TASK MATERIAL |
● ● ● ●
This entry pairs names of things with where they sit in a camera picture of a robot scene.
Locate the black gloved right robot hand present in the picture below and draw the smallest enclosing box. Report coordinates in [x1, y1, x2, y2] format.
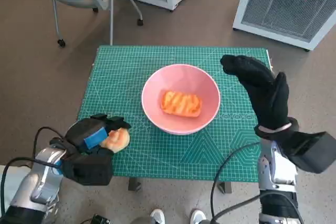
[219, 54, 291, 130]

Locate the striped oblong toy bread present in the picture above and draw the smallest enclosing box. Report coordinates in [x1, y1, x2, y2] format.
[160, 90, 203, 118]

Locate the pink bowl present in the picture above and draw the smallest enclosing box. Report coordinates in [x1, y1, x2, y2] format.
[141, 63, 221, 136]

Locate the round toy bread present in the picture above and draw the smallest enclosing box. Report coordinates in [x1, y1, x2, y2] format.
[100, 128, 131, 154]

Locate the large white mesh cabinet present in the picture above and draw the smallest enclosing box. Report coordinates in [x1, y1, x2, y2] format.
[232, 0, 336, 52]

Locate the green cutting mat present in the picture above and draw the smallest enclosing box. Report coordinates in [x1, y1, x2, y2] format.
[77, 45, 271, 183]

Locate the person's foot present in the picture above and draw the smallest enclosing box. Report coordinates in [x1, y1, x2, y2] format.
[150, 208, 166, 224]
[190, 209, 207, 224]

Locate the grey metal pole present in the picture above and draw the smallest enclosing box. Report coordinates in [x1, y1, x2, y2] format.
[108, 0, 114, 47]

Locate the small black device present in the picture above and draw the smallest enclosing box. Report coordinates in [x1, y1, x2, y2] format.
[88, 214, 111, 224]

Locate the person's leg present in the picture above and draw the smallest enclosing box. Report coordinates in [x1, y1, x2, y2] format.
[0, 165, 17, 201]

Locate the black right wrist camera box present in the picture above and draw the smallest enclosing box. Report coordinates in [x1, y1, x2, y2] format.
[285, 130, 336, 175]

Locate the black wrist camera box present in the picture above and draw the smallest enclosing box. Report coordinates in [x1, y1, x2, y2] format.
[285, 130, 336, 175]
[62, 152, 114, 187]

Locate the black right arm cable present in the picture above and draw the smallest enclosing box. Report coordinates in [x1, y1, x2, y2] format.
[209, 191, 300, 223]
[211, 142, 261, 221]

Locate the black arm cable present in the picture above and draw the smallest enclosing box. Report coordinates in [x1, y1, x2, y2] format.
[211, 142, 261, 221]
[209, 191, 300, 223]
[0, 156, 59, 201]
[34, 126, 67, 158]

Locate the black table bracket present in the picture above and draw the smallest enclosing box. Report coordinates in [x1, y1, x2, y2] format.
[128, 177, 143, 191]
[218, 181, 233, 194]

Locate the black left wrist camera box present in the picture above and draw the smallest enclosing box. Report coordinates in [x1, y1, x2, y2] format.
[62, 152, 114, 187]

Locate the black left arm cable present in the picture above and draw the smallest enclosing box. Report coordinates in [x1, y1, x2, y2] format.
[34, 126, 67, 158]
[0, 156, 59, 201]

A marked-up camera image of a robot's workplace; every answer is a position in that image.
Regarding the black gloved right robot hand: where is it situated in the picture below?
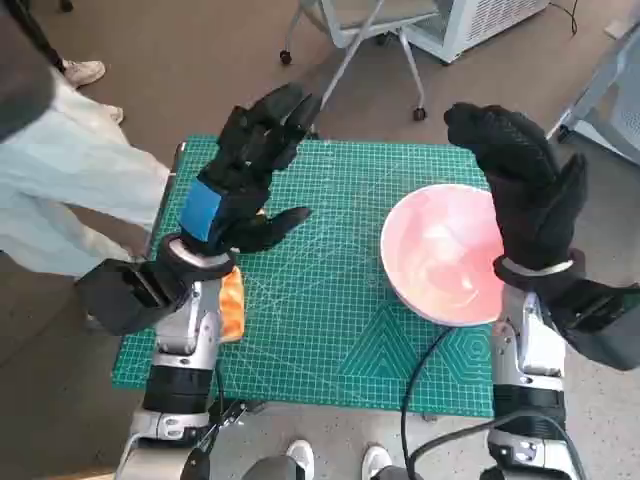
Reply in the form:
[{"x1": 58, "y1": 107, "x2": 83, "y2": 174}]
[{"x1": 443, "y1": 102, "x2": 589, "y2": 274}]

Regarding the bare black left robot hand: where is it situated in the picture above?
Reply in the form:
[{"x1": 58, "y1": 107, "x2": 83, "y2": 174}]
[{"x1": 179, "y1": 82, "x2": 322, "y2": 255}]

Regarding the pink bowl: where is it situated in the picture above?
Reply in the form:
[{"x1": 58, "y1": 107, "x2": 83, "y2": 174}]
[{"x1": 379, "y1": 183, "x2": 504, "y2": 329}]

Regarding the long striped toy bread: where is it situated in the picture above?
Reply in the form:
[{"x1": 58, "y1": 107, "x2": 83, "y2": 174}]
[{"x1": 219, "y1": 267, "x2": 247, "y2": 344}]

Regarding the green cutting mat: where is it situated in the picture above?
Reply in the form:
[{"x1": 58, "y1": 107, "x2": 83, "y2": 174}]
[{"x1": 110, "y1": 133, "x2": 496, "y2": 419}]

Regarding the grey office chair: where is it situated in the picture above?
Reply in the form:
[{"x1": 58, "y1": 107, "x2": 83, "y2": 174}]
[{"x1": 278, "y1": 0, "x2": 449, "y2": 139}]

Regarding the person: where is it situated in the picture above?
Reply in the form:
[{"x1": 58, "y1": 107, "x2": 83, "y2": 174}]
[
  {"x1": 0, "y1": 0, "x2": 125, "y2": 125},
  {"x1": 0, "y1": 49, "x2": 171, "y2": 279}
]

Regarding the white perforated cabinet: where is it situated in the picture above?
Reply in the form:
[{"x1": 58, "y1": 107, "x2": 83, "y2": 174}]
[{"x1": 399, "y1": 0, "x2": 549, "y2": 65}]

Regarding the black metal table brace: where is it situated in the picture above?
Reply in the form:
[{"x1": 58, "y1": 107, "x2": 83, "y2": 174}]
[{"x1": 197, "y1": 398, "x2": 266, "y2": 451}]

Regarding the white shoe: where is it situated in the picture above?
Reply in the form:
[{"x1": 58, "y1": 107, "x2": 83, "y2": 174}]
[
  {"x1": 285, "y1": 439, "x2": 315, "y2": 480},
  {"x1": 362, "y1": 444, "x2": 394, "y2": 480}
]

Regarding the white frame cart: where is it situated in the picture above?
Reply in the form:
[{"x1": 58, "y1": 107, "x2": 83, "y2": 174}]
[{"x1": 547, "y1": 24, "x2": 640, "y2": 166}]

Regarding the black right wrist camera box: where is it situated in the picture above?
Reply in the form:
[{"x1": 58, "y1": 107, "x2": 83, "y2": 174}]
[{"x1": 544, "y1": 279, "x2": 640, "y2": 372}]

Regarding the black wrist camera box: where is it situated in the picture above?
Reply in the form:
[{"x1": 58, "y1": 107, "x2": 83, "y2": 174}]
[
  {"x1": 544, "y1": 279, "x2": 640, "y2": 372},
  {"x1": 77, "y1": 258, "x2": 186, "y2": 336}
]

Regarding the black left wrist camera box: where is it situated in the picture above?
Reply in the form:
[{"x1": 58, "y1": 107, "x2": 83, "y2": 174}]
[{"x1": 77, "y1": 258, "x2": 186, "y2": 336}]

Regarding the black floor cable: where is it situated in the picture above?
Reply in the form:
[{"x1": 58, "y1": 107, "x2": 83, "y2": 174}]
[{"x1": 549, "y1": 0, "x2": 581, "y2": 36}]

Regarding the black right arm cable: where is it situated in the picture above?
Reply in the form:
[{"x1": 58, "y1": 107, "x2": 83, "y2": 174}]
[{"x1": 399, "y1": 325, "x2": 589, "y2": 480}]
● ● ● ●
Output each line above exactly. Skip the images.

This entry pairs names of things with where they sit in a camera picture of a robot scene.
Locate the black gloved right robot hand present in the picture below and draw the smallest enclosing box. Report coordinates in [x1, y1, x2, y2] format.
[219, 54, 291, 130]

Locate the striped oblong toy bread present in the picture above and draw the smallest enclosing box. Report coordinates in [x1, y1, x2, y2] format.
[160, 90, 203, 118]

Locate the pink bowl present in the picture above and draw the smallest enclosing box. Report coordinates in [x1, y1, x2, y2] format.
[141, 63, 221, 136]

Locate the round toy bread present in the picture above and draw the smallest enclosing box. Report coordinates in [x1, y1, x2, y2] format.
[100, 128, 131, 154]

Locate the large white mesh cabinet present in the picture above and draw the smallest enclosing box. Report coordinates in [x1, y1, x2, y2] format.
[232, 0, 336, 52]

Locate the green cutting mat present in the picture above and draw the smallest enclosing box. Report coordinates in [x1, y1, x2, y2] format.
[77, 45, 271, 183]

Locate the person's foot present in the picture above and draw the smallest enclosing box. Report coordinates in [x1, y1, x2, y2] format.
[150, 208, 166, 224]
[190, 209, 207, 224]

Locate the grey metal pole present in the picture above and draw the smallest enclosing box. Report coordinates in [x1, y1, x2, y2] format.
[108, 0, 114, 47]

Locate the small black device present in the picture above and draw the smallest enclosing box. Report coordinates in [x1, y1, x2, y2] format.
[88, 214, 111, 224]

Locate the person's leg present in the picture above and draw the smallest enclosing box. Report coordinates in [x1, y1, x2, y2] format.
[0, 165, 17, 201]

Locate the black right wrist camera box present in the picture above and draw the smallest enclosing box. Report coordinates in [x1, y1, x2, y2] format.
[285, 130, 336, 175]

Locate the black wrist camera box present in the picture above and draw the smallest enclosing box. Report coordinates in [x1, y1, x2, y2] format.
[285, 130, 336, 175]
[62, 152, 114, 187]

Locate the black right arm cable present in the picture above and draw the smallest enclosing box. Report coordinates in [x1, y1, x2, y2] format.
[209, 191, 300, 223]
[211, 142, 261, 221]

Locate the black arm cable present in the picture above and draw the smallest enclosing box. Report coordinates in [x1, y1, x2, y2] format.
[211, 142, 261, 221]
[209, 191, 300, 223]
[0, 156, 59, 201]
[34, 126, 67, 158]

Locate the black table bracket present in the picture above and draw the smallest enclosing box. Report coordinates in [x1, y1, x2, y2] format.
[128, 177, 143, 191]
[218, 181, 233, 194]

Locate the black left wrist camera box present in the picture above and draw the smallest enclosing box. Report coordinates in [x1, y1, x2, y2] format.
[62, 152, 114, 187]

Locate the black left arm cable present in the picture above and draw the smallest enclosing box. Report coordinates in [x1, y1, x2, y2] format.
[34, 126, 67, 158]
[0, 156, 59, 201]

A marked-up camera image of a robot's workplace; every answer is a position in that image.
Regarding the black gloved right robot hand: where is it situated in the picture below?
Reply in the form:
[{"x1": 58, "y1": 107, "x2": 83, "y2": 174}]
[{"x1": 443, "y1": 102, "x2": 589, "y2": 274}]

Regarding the bare black left robot hand: where is it situated in the picture above?
Reply in the form:
[{"x1": 58, "y1": 107, "x2": 83, "y2": 174}]
[{"x1": 179, "y1": 82, "x2": 322, "y2": 255}]

Regarding the pink bowl: where is it situated in the picture above?
Reply in the form:
[{"x1": 58, "y1": 107, "x2": 83, "y2": 174}]
[{"x1": 379, "y1": 183, "x2": 504, "y2": 329}]

Regarding the long striped toy bread: where is it situated in the picture above?
Reply in the form:
[{"x1": 58, "y1": 107, "x2": 83, "y2": 174}]
[{"x1": 219, "y1": 267, "x2": 247, "y2": 344}]

Regarding the green cutting mat: where is it situated in the picture above?
Reply in the form:
[{"x1": 58, "y1": 107, "x2": 83, "y2": 174}]
[{"x1": 110, "y1": 133, "x2": 496, "y2": 419}]

Regarding the grey office chair: where is it situated in the picture above?
Reply in the form:
[{"x1": 58, "y1": 107, "x2": 83, "y2": 174}]
[{"x1": 278, "y1": 0, "x2": 449, "y2": 139}]

Regarding the person: where is it situated in the picture above?
Reply in the form:
[{"x1": 58, "y1": 107, "x2": 83, "y2": 174}]
[
  {"x1": 0, "y1": 0, "x2": 125, "y2": 125},
  {"x1": 0, "y1": 49, "x2": 171, "y2": 279}
]

Regarding the white perforated cabinet: where is it situated in the picture above?
Reply in the form:
[{"x1": 58, "y1": 107, "x2": 83, "y2": 174}]
[{"x1": 399, "y1": 0, "x2": 549, "y2": 65}]

Regarding the black metal table brace: where is it situated in the picture above?
Reply in the form:
[{"x1": 58, "y1": 107, "x2": 83, "y2": 174}]
[{"x1": 197, "y1": 398, "x2": 266, "y2": 451}]

Regarding the white shoe: where is it situated in the picture above?
Reply in the form:
[{"x1": 58, "y1": 107, "x2": 83, "y2": 174}]
[
  {"x1": 285, "y1": 439, "x2": 315, "y2": 480},
  {"x1": 362, "y1": 444, "x2": 394, "y2": 480}
]

Regarding the white frame cart: where is it situated in the picture above?
Reply in the form:
[{"x1": 58, "y1": 107, "x2": 83, "y2": 174}]
[{"x1": 547, "y1": 24, "x2": 640, "y2": 166}]

Regarding the black right wrist camera box: where is it situated in the picture above?
Reply in the form:
[{"x1": 58, "y1": 107, "x2": 83, "y2": 174}]
[{"x1": 544, "y1": 279, "x2": 640, "y2": 372}]

Regarding the black wrist camera box: where is it situated in the picture above?
Reply in the form:
[{"x1": 58, "y1": 107, "x2": 83, "y2": 174}]
[
  {"x1": 544, "y1": 279, "x2": 640, "y2": 372},
  {"x1": 77, "y1": 258, "x2": 186, "y2": 336}
]

Regarding the black left wrist camera box: where is it situated in the picture above?
Reply in the form:
[{"x1": 58, "y1": 107, "x2": 83, "y2": 174}]
[{"x1": 77, "y1": 258, "x2": 186, "y2": 336}]

Regarding the black floor cable: where is it situated in the picture above?
Reply in the form:
[{"x1": 58, "y1": 107, "x2": 83, "y2": 174}]
[{"x1": 549, "y1": 0, "x2": 581, "y2": 36}]

Regarding the black right arm cable: where is it situated in the picture above?
Reply in the form:
[{"x1": 58, "y1": 107, "x2": 83, "y2": 174}]
[{"x1": 399, "y1": 325, "x2": 589, "y2": 480}]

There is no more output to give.